RECORDS FOR THIS EXERCISE Block Start

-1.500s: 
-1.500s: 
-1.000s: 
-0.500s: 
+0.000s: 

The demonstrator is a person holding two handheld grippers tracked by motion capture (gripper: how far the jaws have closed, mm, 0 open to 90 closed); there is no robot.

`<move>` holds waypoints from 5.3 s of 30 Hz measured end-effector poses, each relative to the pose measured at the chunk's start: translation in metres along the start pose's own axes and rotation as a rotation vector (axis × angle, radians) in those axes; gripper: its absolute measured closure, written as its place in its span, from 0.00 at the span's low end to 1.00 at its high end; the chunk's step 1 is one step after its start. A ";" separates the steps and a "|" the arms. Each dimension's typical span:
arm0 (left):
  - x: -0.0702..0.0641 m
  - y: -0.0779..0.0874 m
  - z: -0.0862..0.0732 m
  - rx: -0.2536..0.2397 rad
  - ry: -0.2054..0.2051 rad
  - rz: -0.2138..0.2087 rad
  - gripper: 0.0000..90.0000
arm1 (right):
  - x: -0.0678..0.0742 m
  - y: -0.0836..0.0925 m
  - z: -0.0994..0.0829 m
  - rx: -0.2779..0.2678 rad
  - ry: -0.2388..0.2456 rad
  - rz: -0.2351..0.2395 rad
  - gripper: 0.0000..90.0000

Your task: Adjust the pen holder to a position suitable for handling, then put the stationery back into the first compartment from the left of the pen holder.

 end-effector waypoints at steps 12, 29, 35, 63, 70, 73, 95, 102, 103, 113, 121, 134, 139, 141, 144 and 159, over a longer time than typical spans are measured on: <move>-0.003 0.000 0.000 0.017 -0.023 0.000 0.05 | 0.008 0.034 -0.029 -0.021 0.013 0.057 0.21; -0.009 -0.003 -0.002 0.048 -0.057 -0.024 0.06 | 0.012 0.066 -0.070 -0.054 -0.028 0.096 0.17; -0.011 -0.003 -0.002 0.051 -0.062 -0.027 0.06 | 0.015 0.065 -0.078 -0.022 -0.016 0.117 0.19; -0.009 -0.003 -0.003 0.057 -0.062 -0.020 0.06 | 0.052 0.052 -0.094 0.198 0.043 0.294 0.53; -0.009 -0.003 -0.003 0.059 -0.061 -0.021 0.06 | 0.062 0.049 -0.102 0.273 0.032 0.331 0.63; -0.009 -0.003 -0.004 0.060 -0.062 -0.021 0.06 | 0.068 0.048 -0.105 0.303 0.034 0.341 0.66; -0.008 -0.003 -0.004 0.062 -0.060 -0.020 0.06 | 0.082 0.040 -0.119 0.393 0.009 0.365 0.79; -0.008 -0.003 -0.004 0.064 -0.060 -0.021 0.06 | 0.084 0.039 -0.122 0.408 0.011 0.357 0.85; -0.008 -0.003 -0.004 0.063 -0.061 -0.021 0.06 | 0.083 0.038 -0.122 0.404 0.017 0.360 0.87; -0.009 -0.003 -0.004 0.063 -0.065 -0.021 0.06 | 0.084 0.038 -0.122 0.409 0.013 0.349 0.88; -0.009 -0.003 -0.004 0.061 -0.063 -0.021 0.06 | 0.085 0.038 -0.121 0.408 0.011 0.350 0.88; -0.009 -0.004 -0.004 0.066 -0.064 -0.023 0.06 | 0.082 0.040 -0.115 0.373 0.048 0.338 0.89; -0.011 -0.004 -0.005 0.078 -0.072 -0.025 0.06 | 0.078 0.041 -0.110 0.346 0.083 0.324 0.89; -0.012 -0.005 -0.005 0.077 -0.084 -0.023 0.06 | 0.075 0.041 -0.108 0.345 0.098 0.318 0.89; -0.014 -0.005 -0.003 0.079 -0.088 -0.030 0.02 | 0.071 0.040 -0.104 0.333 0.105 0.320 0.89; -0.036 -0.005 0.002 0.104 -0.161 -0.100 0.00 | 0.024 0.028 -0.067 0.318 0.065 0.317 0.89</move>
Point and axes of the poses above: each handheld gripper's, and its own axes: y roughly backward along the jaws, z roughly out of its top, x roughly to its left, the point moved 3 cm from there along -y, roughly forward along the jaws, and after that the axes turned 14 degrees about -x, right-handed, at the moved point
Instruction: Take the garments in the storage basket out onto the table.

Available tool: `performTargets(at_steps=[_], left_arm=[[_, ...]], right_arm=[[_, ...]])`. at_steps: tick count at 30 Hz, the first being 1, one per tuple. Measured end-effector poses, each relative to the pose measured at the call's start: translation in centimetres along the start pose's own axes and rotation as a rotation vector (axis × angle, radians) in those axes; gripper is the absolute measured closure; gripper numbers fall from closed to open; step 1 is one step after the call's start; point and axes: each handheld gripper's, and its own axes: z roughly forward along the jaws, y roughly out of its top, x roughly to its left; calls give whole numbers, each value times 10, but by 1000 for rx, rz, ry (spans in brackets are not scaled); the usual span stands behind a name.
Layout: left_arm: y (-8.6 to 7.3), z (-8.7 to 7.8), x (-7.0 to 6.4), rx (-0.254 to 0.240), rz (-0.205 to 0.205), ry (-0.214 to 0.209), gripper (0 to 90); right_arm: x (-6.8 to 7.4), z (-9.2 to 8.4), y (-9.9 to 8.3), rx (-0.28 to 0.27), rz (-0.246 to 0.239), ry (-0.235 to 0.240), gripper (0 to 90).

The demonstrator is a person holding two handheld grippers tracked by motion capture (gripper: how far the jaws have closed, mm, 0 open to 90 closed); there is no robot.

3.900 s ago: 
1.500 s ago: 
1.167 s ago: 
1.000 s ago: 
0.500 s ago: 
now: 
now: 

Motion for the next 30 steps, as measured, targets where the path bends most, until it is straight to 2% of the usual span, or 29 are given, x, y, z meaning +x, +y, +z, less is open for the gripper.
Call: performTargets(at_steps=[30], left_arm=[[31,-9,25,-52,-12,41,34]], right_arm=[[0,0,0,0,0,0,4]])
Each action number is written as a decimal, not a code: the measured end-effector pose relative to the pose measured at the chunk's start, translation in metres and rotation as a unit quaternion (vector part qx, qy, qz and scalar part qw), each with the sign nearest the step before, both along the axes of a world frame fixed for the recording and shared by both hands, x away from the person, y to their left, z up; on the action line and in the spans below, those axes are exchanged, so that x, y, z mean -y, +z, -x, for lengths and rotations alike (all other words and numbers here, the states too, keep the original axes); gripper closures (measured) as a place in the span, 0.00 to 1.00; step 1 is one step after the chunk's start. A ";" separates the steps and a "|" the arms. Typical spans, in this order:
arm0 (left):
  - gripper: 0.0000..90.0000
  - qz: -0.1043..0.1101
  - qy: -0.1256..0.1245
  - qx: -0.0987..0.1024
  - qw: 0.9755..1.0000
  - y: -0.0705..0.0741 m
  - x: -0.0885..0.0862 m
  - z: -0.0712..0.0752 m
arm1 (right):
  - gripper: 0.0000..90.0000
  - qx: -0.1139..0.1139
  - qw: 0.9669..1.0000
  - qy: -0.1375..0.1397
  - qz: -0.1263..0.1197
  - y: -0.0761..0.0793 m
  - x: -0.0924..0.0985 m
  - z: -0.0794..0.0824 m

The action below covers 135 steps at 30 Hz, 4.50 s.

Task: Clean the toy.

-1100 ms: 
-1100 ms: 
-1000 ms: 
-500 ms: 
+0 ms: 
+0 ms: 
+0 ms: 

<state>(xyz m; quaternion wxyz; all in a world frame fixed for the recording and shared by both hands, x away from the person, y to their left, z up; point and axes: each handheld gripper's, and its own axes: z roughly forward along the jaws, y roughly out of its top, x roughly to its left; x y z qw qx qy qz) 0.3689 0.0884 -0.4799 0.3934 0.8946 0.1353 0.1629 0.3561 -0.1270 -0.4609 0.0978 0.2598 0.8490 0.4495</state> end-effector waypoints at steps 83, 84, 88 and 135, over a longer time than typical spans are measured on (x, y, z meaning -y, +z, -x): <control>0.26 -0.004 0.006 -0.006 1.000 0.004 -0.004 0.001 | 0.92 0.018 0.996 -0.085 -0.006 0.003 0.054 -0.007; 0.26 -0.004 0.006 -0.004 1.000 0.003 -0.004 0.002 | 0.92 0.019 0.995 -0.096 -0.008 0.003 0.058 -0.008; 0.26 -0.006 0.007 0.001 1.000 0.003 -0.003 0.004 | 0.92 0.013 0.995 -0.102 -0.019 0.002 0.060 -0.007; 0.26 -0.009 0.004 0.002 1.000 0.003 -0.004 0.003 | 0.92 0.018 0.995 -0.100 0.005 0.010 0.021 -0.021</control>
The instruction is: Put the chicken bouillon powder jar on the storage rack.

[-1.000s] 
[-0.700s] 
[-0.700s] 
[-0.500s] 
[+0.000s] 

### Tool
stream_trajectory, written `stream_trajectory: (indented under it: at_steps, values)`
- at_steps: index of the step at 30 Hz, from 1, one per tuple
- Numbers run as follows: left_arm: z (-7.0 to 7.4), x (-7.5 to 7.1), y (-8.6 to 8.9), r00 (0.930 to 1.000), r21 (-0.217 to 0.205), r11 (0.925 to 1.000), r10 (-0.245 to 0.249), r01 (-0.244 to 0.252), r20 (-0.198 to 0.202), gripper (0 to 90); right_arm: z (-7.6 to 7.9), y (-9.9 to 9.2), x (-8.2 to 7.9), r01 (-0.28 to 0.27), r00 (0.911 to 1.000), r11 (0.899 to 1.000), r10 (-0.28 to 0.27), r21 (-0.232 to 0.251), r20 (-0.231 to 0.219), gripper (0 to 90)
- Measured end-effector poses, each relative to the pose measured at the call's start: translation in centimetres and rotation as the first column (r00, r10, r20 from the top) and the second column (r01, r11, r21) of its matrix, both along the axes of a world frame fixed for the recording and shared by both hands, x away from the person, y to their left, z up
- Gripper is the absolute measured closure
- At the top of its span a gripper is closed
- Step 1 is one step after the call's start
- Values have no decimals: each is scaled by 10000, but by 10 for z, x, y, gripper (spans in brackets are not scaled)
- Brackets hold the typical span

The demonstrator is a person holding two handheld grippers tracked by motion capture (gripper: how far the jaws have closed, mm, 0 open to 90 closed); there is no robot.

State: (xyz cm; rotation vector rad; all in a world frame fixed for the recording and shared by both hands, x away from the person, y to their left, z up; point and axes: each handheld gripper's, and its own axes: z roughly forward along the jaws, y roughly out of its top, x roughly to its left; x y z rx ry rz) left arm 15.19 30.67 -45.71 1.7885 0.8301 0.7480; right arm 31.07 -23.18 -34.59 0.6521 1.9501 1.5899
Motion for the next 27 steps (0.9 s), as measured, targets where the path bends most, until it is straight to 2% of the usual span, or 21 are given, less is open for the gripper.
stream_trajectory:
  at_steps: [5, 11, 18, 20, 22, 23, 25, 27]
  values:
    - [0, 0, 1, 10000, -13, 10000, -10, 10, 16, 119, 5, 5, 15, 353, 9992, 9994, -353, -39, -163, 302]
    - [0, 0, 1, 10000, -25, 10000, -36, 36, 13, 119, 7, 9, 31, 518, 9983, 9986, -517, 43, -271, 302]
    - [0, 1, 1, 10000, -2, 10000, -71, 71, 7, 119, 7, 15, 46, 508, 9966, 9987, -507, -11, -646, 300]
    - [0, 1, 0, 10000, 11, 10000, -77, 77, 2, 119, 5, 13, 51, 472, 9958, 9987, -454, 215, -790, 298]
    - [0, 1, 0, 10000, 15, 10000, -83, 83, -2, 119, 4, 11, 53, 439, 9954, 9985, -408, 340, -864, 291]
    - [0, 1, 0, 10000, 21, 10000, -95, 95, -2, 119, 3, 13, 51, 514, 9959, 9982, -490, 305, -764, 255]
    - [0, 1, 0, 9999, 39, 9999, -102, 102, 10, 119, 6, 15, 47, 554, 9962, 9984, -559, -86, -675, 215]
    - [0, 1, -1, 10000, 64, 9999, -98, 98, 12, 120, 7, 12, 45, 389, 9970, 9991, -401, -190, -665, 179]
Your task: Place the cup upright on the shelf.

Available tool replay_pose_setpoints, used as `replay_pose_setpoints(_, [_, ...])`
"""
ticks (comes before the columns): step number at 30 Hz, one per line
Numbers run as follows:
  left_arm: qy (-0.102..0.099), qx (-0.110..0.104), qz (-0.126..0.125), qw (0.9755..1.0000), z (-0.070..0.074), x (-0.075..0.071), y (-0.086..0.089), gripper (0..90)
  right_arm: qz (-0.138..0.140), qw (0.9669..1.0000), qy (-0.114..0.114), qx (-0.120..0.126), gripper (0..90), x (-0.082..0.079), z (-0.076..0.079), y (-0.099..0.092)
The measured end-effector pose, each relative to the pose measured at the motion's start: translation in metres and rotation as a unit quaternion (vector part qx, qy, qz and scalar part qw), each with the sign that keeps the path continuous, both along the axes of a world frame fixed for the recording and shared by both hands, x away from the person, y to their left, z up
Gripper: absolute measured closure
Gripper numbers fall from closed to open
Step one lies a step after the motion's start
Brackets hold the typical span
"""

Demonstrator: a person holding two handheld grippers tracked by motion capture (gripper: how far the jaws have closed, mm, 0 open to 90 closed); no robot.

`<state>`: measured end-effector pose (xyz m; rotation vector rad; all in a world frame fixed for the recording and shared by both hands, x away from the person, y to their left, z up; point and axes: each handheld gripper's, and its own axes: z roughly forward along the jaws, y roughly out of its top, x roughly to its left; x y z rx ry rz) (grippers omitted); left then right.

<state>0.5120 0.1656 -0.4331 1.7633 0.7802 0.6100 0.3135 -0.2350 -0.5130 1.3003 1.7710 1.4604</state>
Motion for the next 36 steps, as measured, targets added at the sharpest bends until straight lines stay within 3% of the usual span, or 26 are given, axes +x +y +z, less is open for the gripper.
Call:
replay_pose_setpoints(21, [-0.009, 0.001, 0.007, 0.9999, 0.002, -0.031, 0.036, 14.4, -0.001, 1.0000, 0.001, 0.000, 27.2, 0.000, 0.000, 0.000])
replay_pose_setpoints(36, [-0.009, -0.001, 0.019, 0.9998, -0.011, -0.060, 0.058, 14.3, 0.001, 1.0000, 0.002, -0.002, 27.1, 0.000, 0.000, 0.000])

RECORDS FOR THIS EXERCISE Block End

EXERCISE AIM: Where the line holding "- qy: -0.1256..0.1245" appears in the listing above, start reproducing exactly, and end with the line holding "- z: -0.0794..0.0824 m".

YOUR SOLUTION:
  - qy: -0.1256..0.1245
  - qx: -0.0987..0.1024
  - qw: 0.9755..1.0000
  - y: -0.0705..0.0741 m
  - x: -0.0885..0.0862 m
  - z: -0.0712..0.0752 m
arm1 (right):
  - gripper: 0.0000..90.0000
  - qx: -0.1139..0.1139
  - qw: 0.9669..1.0000
  - qy: -0.1375..0.1397
  - qz: -0.1263..0.1197
  - y: -0.0761..0.0793 m
  - x: -0.0924..0.0985 m
  - z: -0.0794..0.0824 m

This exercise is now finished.